Even in this city state, perhaps the most liberal region in Germany, there is an audience for the AfD’s message. It claims to be conservative and nationalist; however, not only the party’s
rank and file but the leadership too come across as increasingly xenophobic, anti-Islamic and racist. How could this be happening in a city that was practically annihilated by a devastating
firestorm in 1943, created by the incendiary and high explosive bombs dropped by the RAF? Such a biblical catastrophe, which cost the lives of some 40,000 Hamburgers, caused panic at the
time and, later, revulsion against the Nazi regime that had brought this terrible fate upon the German people. Interestingly, Hamburgers have long since forgiven the British for destroying
their medieval churches and mercantile houses. Facing East Anglia across the North Sea, Hamburg is traditionally the most Anglophone part of Germany. Its greatest poet, Heinrich Heine, made
fun of the English, just as he mocked everyone else, but he found snow in April and his damp digs in The Strand too much to bear, declaring: “Whatever happens, never send a poet to London.”

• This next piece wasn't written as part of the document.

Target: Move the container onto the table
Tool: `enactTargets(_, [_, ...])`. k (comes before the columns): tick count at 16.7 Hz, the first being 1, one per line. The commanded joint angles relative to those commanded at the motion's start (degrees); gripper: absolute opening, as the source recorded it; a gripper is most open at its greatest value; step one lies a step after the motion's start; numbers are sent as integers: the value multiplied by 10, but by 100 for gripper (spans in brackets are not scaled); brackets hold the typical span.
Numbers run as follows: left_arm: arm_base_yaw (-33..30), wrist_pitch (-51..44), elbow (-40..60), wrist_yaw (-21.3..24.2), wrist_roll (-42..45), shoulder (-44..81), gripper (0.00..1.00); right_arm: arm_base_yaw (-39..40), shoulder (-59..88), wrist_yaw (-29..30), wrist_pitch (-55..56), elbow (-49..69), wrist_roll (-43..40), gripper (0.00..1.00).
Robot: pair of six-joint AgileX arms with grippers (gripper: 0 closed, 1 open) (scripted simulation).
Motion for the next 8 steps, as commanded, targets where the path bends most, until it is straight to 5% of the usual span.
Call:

But this lifelong Francophile (who had actually been named Harry by his Anglophile father) was quite untypical of his Hanseatic compatriots. Even today, pro-British sentiments persist in
Hamburg, Bremen and other port cities on the eastern seaboard of the North Sea, which until the First World War was often known as the “German Ocean” (_Oceanus Germanicus_). Forgiveness is a
complex phenomenon, of course, especially in relation to war. Nobody has a right to be forgiven. The Germans themselves had committed such unprecedented crimes against humanity that it took
many years for them to be fully trusted — or to trust themselves. Defeat had been so total, the suffering and displacement of tens of millions so awful, that there was no question of a
revival of Nazism. The bombing of German cities did not win the war; in that sense, though, it helped to preserve the peace. The division of Germany was seen by many as a necessary
precaution. Only with reunification, nearly half a century later, did Germany regain full sovereignty from the four occupying powers. Earlier this month, the 75th anniversary of the bombing
of Dresden was the occasion for the local leadership of the AfD to revive claims that the British and Americans had, by destroying the “Florence on the Elbe”, committed a war crime. At the
time, Goebbels had claimed that 135,000 people had been killed by the “_Terrorflieger”_. The postwar Communists repeated the Nazi propaganda minister’s lies, which were given a scholarly
veneer by the British historian David Irving, later exposed as a Holocaust denier. In the early 2000s a wider discussion about the Allied bombing of Germany began, which included revisionist
ideas that equated the Holocaust with the suffering of German civilians. Now the AfD is trying to persuade voters that the political establishment of the Federal Republic, as lackeys of the
Allies, has foisted on them a “culture of remembrance” which is all about atonement for their genocidal past, while covering up the “war crimes” allegedly committed against Germany. In
Hamburg this week, however, that mendacious message fell flat. Some 95 per cent of voters rejected the AfD; they prefer reconciliation to resentment. The weaponisation of history is always
dangerous and especially in this case. Yet in Hamburg, at least, ordinary Germans rejected the AfD’s attempt to rewrite their past, which is also a rejection of the core Judaeo-Christian
principle: “Forgive us our trespasses, as we forgive those who trespass against us.” Mrs Merkel, as the daughter of a Lutheran pastor, knows this better than most. If she can no longer make
the case against the AfD convincingly, it is time for her to leave the stage in favour of someone who can.